===== Material supplied =====

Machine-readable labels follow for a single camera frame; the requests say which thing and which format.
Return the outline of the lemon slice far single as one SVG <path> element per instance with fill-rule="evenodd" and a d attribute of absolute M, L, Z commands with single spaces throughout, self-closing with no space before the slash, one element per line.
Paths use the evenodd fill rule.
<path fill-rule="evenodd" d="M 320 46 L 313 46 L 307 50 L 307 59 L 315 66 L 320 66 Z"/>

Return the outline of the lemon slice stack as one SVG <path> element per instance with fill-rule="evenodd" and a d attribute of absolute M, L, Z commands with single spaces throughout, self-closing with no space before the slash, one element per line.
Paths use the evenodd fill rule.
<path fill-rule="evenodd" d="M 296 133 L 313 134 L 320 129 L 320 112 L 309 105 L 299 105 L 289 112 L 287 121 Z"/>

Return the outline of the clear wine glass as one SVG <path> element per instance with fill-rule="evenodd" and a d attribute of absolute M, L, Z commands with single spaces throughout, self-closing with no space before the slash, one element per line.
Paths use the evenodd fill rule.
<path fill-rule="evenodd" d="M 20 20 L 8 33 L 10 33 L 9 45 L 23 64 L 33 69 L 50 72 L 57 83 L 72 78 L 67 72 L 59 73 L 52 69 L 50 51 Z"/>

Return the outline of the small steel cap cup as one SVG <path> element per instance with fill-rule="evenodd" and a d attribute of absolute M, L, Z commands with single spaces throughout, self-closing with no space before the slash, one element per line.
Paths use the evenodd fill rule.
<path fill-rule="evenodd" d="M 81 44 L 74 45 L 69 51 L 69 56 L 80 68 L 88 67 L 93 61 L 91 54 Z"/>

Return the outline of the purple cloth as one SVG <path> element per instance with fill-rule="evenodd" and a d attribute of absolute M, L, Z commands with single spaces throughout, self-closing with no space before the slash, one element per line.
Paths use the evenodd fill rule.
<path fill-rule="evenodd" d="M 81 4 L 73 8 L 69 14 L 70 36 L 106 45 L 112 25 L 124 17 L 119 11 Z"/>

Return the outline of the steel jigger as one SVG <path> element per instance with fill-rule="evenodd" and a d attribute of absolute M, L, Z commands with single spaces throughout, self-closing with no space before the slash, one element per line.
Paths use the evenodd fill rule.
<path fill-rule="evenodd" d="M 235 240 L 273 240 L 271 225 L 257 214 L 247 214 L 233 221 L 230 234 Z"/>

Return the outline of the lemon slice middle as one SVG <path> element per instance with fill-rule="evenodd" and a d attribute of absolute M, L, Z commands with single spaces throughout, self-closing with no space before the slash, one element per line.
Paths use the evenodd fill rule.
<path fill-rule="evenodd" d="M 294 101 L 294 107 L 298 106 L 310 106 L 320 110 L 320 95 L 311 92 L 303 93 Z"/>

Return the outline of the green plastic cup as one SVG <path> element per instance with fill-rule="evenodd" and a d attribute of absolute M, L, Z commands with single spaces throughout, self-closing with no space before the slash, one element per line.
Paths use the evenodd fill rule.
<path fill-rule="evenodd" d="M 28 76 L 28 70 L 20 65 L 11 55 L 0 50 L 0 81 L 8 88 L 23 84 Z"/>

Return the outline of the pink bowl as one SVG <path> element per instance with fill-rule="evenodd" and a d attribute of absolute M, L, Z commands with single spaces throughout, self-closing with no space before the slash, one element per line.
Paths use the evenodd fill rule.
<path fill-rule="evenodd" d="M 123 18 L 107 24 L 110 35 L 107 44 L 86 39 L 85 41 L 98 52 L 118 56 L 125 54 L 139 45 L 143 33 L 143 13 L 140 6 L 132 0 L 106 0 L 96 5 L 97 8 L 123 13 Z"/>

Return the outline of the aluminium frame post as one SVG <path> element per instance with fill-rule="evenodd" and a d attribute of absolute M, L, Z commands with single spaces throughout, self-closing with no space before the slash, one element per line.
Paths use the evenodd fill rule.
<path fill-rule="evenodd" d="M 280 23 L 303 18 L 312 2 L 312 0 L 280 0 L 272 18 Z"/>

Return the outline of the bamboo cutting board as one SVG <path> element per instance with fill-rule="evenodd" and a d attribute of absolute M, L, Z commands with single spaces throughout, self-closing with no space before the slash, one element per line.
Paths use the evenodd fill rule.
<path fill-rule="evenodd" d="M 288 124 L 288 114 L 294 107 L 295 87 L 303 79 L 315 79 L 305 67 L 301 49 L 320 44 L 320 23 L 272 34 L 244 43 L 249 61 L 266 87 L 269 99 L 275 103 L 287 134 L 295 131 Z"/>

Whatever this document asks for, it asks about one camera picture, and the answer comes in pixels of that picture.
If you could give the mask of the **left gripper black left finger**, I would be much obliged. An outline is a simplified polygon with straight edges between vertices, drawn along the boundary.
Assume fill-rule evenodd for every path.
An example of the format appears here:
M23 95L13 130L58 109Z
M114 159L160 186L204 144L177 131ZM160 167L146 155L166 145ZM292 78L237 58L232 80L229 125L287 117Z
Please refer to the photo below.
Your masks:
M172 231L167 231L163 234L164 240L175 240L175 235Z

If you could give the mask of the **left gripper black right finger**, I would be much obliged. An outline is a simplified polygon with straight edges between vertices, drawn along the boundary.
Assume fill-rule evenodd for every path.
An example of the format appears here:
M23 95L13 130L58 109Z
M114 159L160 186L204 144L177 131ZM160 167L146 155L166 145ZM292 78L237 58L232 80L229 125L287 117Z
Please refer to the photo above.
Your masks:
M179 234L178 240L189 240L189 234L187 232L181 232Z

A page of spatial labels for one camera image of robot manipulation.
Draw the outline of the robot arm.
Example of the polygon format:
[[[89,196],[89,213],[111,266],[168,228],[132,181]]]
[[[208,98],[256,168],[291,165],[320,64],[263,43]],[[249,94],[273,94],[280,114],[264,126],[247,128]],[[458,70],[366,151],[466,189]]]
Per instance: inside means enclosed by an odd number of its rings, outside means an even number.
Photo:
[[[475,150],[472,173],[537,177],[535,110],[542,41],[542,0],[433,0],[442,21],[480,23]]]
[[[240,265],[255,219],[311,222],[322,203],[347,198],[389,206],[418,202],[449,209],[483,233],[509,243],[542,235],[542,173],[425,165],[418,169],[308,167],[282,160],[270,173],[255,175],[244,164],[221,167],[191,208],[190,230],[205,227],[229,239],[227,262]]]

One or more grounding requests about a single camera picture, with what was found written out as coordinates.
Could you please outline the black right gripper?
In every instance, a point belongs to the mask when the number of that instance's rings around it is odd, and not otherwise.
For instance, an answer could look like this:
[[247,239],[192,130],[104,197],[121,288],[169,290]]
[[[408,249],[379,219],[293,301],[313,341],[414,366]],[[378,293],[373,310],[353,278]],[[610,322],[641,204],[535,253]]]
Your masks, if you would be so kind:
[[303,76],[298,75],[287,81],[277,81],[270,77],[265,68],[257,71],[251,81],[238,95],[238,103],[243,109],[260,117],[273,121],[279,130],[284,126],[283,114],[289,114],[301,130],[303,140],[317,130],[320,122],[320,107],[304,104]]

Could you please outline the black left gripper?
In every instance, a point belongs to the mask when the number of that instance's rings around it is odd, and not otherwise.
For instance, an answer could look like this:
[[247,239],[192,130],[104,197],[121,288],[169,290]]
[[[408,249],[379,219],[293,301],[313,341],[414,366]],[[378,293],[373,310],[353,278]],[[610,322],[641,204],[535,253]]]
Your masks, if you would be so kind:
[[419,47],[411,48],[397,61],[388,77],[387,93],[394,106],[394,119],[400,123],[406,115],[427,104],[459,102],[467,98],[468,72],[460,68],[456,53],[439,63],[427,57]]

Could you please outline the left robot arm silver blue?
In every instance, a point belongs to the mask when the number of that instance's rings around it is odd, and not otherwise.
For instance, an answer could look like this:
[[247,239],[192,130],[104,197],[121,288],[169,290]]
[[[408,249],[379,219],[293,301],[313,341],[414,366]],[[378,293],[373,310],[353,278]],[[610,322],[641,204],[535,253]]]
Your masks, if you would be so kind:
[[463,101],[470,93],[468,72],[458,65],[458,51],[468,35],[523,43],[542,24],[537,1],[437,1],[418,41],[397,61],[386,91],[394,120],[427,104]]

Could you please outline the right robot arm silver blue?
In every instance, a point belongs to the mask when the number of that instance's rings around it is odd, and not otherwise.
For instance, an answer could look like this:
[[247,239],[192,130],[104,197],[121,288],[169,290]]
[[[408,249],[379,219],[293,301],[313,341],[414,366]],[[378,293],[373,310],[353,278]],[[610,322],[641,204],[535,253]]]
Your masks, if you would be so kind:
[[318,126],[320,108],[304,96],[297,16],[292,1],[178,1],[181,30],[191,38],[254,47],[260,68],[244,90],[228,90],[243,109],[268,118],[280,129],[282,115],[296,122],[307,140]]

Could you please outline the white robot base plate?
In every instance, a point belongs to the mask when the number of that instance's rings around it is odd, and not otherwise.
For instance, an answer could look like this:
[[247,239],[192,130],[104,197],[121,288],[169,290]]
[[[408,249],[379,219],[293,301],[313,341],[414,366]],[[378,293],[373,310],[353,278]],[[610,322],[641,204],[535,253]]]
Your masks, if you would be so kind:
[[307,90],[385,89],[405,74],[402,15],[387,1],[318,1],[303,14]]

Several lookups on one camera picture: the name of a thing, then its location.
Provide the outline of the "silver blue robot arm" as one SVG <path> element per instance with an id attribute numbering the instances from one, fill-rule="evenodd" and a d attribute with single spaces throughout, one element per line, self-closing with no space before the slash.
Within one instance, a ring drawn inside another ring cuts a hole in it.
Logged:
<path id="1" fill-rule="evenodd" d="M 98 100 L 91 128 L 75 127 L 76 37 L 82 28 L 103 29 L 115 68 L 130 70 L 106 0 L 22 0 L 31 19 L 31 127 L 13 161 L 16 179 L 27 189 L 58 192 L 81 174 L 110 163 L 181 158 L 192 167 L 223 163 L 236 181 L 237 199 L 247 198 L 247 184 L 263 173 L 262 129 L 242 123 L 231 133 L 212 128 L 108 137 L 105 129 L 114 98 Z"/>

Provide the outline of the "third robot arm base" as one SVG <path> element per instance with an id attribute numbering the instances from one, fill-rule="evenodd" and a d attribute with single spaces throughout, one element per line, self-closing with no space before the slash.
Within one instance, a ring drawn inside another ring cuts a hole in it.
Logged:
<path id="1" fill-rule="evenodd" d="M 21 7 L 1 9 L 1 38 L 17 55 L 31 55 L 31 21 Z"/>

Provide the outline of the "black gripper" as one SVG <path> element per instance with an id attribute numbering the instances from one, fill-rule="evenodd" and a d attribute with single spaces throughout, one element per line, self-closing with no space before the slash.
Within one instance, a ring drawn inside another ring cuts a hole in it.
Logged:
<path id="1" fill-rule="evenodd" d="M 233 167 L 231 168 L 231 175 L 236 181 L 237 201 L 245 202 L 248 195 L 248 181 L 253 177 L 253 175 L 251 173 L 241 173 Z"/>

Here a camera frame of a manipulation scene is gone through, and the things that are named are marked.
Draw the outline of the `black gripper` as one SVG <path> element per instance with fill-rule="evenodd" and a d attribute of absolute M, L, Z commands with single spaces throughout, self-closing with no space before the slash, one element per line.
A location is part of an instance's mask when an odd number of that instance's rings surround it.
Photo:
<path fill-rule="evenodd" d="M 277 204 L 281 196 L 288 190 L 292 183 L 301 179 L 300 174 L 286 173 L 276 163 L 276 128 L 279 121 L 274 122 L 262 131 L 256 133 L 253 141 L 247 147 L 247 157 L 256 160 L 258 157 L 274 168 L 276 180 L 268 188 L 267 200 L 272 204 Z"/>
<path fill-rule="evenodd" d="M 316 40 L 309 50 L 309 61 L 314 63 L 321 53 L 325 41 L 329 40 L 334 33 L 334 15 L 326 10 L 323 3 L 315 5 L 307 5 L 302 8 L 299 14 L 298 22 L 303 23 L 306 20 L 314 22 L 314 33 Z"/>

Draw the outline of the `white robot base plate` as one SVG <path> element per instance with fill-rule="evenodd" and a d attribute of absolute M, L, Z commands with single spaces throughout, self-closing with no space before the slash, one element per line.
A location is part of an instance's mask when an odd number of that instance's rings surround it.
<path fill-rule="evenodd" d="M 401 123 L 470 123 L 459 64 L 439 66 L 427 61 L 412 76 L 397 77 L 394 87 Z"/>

=====

List every line above containing the word "requests".

Machine-readable labels follow for a single camera frame; the requests say which thing and which format.
One or more grounding requests about a single camera picture, with what was found written out as coordinates.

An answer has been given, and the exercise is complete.